UN PRESIDENT DE LA REPUBLIQUE
QUELQUES JOURS AVANT LA FIN DE SON MANDAT
TRAHIT SA MISSION DE GARDIEN DE LA LOI ET DU DROIT



Haïti a été pendant longtemps un pays respecté.
A travers le monde.
Un pays qui s’était libéré d’un effroyable système d’esclavage
qui avait aidé les combattants de la liberté à travers les Amériques,
un Miranda, un Simon Bolivar.
Et même jusqu’en Europe avait aidé la Grèce.

Voici maintenant un héritage jeté par-dessus bord
Voici que nous avons, maintenant, le privilège d’offrir refuge à ceux là même qui ont massacré nos frères nos sœurs
A ceux qui ont lentement exterminé nos jeunes, nos militants, nos pères, nos mères, nos épouses et nos enfants, le peuple haïtien, dans le marécage de Fort-Dimanche et partout dans le pays profond.
Refuge et impunité à ceux qui avaient tranquillement détourné l’argent du pays dépensant et gaspillant à tous vents
le confiant à la garde de banques étrangères

OUI, VOICI LE MOMENT DE S’INDIGNER, OUI VOICI LE MOMENT DE SE METTRE DEBOUT
et de crier d’une seule voix
contre les pasteurs voleurs de troupeaux ou qui le sont devenus
ces chefs d’état transgressant leur mandat,
gardiens de la maison
offrant à des brigands refuge et protection
au delà de toute décence et de tout honneur
Sous le prétexte fallacieux qu’il serait venu le temps pour le pays de se réconcilier avec soi-même
En accueillant à la même table les coquins d’hier et d’aujourd’hui
Pour que le bien se réconcilie avec le mal

Parce qu’il serait venu le temps de prêcher l’oubli des souffrances
de tant de familles
les tortures et la lente extermination à Fort-Dimanche
la permanente humiliation des sans droits
la différence entre le mal et le bien
qu’il serait venu le temps pour tous d’être compagnons de marche vers l’avenir en honorant et acceptant l’ignominie d’hier
et qu’il soit dorénavant connu que la République d’Haïti
désormais ne reconnait plus l’existence du crime.

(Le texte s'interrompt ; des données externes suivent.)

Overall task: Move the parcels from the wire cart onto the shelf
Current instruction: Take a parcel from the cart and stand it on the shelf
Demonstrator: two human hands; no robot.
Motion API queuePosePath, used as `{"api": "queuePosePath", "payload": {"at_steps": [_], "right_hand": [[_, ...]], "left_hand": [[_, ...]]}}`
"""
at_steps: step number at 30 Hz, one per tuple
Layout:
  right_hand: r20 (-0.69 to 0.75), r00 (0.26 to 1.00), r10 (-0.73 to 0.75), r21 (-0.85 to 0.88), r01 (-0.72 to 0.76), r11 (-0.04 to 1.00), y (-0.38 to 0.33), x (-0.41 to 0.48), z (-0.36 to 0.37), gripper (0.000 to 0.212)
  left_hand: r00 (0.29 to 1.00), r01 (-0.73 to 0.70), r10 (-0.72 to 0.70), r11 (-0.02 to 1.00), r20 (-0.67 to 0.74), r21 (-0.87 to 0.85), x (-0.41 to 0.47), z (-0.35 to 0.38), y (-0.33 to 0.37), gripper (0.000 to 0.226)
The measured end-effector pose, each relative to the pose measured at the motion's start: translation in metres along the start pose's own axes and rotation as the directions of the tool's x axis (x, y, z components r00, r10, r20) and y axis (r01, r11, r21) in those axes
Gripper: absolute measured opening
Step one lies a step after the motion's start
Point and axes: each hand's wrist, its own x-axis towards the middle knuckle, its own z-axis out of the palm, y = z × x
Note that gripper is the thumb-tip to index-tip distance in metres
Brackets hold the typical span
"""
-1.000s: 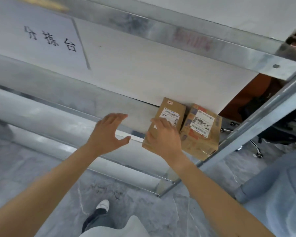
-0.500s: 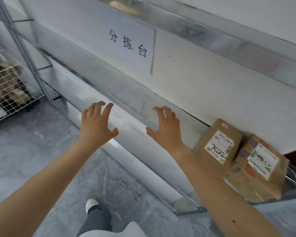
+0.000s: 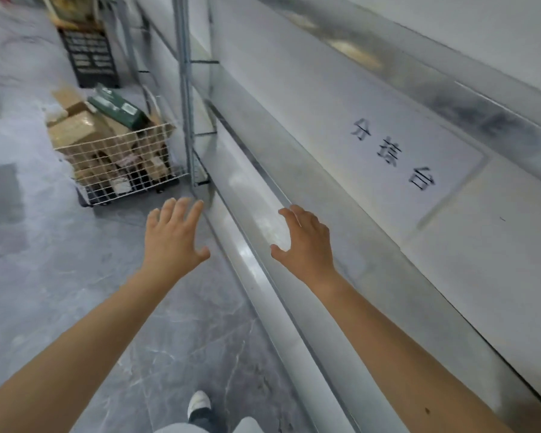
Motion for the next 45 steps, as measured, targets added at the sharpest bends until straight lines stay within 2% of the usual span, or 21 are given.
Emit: {"api": "queuePosePath", "payload": {"at_steps": [11, 23, 28, 33, 45], "right_hand": [[0.137, 0.959, -0.248, -0.039, 0.255, 0.966, -0.110, 0.149, 0.055, 0.070], [0.245, 0.888, -0.390, -0.136, 0.429, 0.893, -0.159, 0.314, 0.119, 0.073], [0.247, 0.846, -0.472, -0.079, 0.503, 0.861, -0.174, 0.411, 0.137, 0.074], [0.252, 0.838, -0.483, 0.010, 0.497, 0.868, -0.189, 0.488, 0.151, 0.072], [0.397, 0.784, -0.477, 0.075, 0.490, 0.868, -0.225, 0.589, 0.206, 0.073]], "left_hand": [[0.963, 0.270, -0.271, 0.957, -0.007, 0.103, 0.053, -0.003, -0.130, 0.093], [0.871, 0.463, -0.490, 0.846, 0.041, 0.262, 0.161, 0.033, -0.214, 0.091], [0.871, 0.472, -0.491, 0.845, 0.013, 0.249, 0.244, 0.041, -0.248, 0.090], [0.879, 0.463, -0.476, 0.851, -0.008, 0.250, 0.317, 0.043, -0.276, 0.092], [0.836, 0.531, -0.545, 0.833, 0.063, 0.158, 0.375, 0.089, -0.347, 0.079]]}}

Qu’elle accepte de recevoir sans problème
ceux qui ont fait couler le sang de ses fils et de ses filles
ceux qui ont maintenu tout un peuple prisonnier de la faim et de la misère.

Telle est la nouvelle qu’un chef d’état a lancée au monde
a annoncée à son peuple
vingt et un jours avant le terme de son mandat.